Cache memory - what it is and why you need it

Cache memory is an essential part of the data transfer process that is often misunderstood. Ian Rayner, Kingston product manager at AXiZ, explains the importance of cache memory.

"Cache memory is a special high speed memory designed to supply the processor with the most frequently requested instructions and data," he says. "Instructions and data located in cache memory can be accessed many times faster than instructions and data located in main memory. The more instructions and data the processor can access directly from cache memory, the faster the computer runs as a whole. "

In general, there are two levels of cache memory; internal cache, which is typically located inside the CPU chip; and external cache, which is normally located on the system board. Internal cache is sometimes referred to as primary cache or level 1 (L1) cache. External cache is sometimes referred to as secondary cache or level 2 (L2) cache.

"When we talk about upgrading cache, we are most often talking about external cache," says Rayner. "Upgrading external cache may involve plugging individual cache components into sockets located on the system board or plugging a cache module into a dedicated cache expansion socket. In most cases, upgrading internal cache would require the replacement of the CPU."

An interesting way to look at cache is to imagine yourself at a party with a host that is required to serve you the exact beverage you request. The beverages are the data, the corner store is main memory, and the refrigerator is cache memory. If someone at the party requests a diet Pepsi, the host of the party makes a trip to the refrigerator first, to see if it is there. If the diet Pepsi is in the refrigerator, the requester can have it right away. However, if it is not in the refrigerator, the host has to run to the corner store to get it. This may take considerably longer. The host can save a lot of time by purchasing a 6-pack at the store. This logic insures that most of the time, the next request can be fulfilled directly from the refrigerator.

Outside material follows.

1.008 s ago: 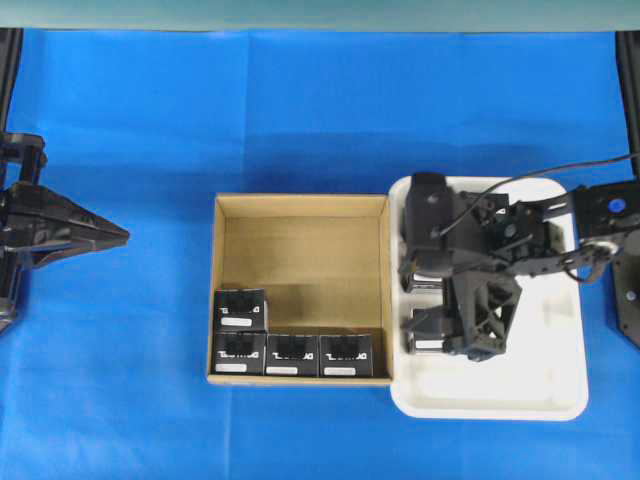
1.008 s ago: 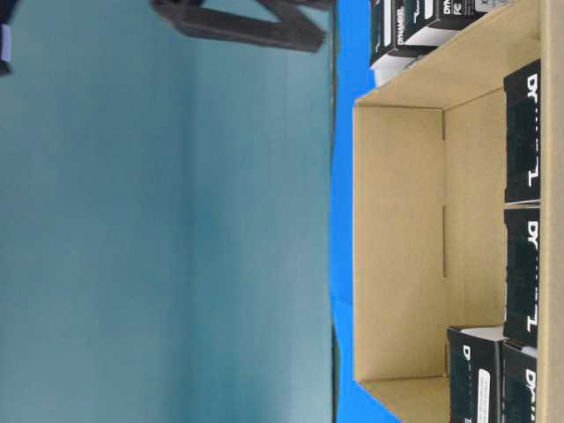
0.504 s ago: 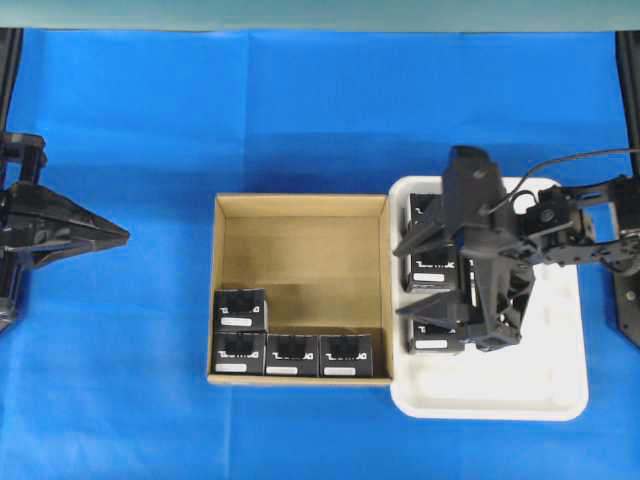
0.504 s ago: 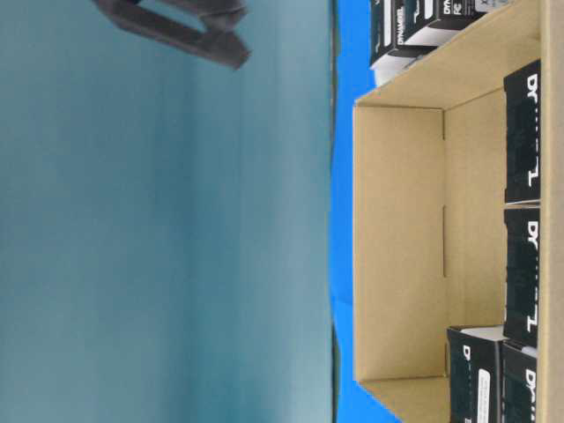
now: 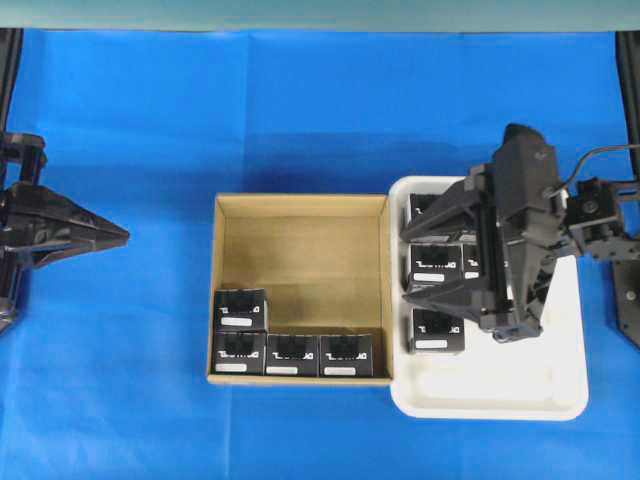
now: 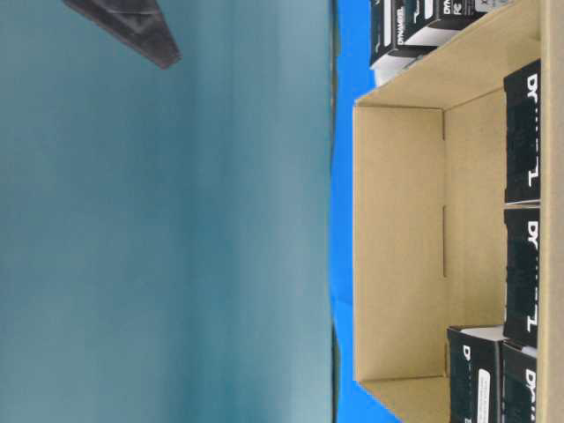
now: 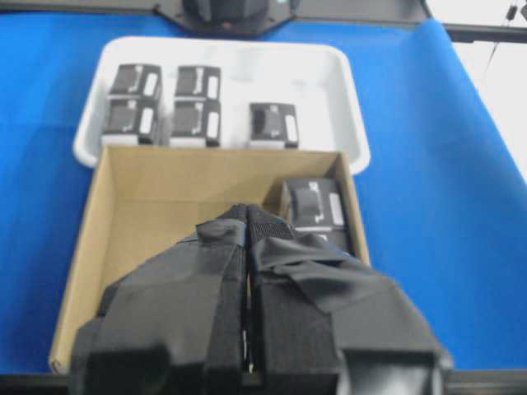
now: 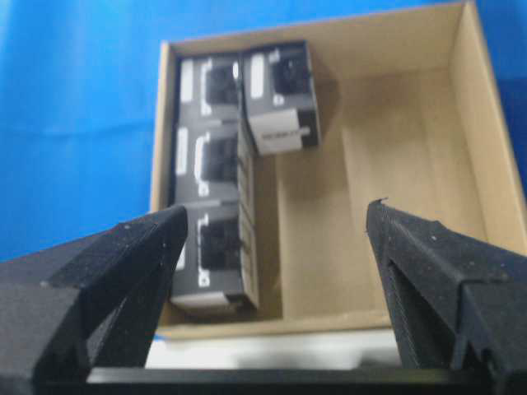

In the same way, when the cache controller retrieves an instruction from main memory, it also takes the next several instructions back to cache with it. This increases the chances that the next instruction requested by the CPU is already in cache. (When a request from the CPU is found in cache, this is referred to as a "cache hit").

On a typical 100MHz Intel motherboard, it takes the CPU as much as 180ns to get information from main memory versus as little as 45ns to get information from cache memory. This represents the total memory retrieval process, including request, verification, and data access time. With the incredible performance advantage cache memory offers, it would seem logical to use cache for all the computer`s main memory.

However, cache memory typically uses SRAM (Static RAM) chips, which cost more than six times as much as the DRAM chips normally used for main memory. Thus, it is not cost effective to use a large amount of cache in a system. In our party example, using cache as main memory would be similar to buying the corner store in order to stock every type of beverage that exists. While having one refrigerator saves a lot of time and inconvenience, the added benefit of having the corner store in the back yard may not be worth the investment.

"This is also how cache works," says Rayner. "The first 256K of cache saves the computer a lot of time by holding all the most frequently used instructions. However, adding 256K more of cache for a total of 512K does not increase the overall performance of the computer as much as the first 256K does."